What you are asked to do:
Extract exactly the range of lines bounded by the line containing "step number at" and the final line of the listing, both ends included, and no other lines.
::::::::::
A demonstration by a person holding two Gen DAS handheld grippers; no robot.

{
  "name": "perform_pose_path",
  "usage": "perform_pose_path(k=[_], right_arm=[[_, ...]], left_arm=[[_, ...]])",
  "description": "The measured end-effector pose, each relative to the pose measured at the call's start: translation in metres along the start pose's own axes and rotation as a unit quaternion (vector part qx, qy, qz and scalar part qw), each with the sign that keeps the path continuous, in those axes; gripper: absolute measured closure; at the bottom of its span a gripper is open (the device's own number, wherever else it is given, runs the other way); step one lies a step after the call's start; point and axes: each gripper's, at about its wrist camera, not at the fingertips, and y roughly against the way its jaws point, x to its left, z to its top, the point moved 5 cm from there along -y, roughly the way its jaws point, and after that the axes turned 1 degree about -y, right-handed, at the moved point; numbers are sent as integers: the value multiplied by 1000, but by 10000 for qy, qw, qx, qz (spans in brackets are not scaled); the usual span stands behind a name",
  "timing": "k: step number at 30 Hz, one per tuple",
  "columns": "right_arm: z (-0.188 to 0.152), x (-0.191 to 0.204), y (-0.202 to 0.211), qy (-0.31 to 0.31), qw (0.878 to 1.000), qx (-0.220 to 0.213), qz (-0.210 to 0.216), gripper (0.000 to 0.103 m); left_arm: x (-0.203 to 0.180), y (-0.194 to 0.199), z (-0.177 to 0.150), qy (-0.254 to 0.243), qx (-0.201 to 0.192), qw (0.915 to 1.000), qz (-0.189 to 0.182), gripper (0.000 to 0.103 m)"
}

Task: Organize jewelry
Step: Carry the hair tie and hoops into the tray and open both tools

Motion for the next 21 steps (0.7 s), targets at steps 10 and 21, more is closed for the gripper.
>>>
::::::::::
Answer to the exercise:
  "timing": "k: step number at 30 Hz, one per tuple",
  "columns": "right_arm: z (-0.188 to 0.152), x (-0.191 to 0.204), y (-0.202 to 0.211), qy (-0.31 to 0.31), qw (0.878 to 1.000), qx (-0.220 to 0.213), qz (-0.210 to 0.216), gripper (0.000 to 0.103 m); left_arm: x (-0.203 to 0.180), y (-0.194 to 0.199), z (-0.177 to 0.150), qy (-0.254 to 0.243), qx (-0.201 to 0.192), qw (0.915 to 1.000), qz (-0.189 to 0.182), gripper (0.000 to 0.103 m)"
}

Task: Organize jewelry
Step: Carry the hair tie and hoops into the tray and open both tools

Motion for the next 21 steps (0.7 s), targets at steps 10 and 21, more is closed for the gripper.
>>>

The answer given here is complete.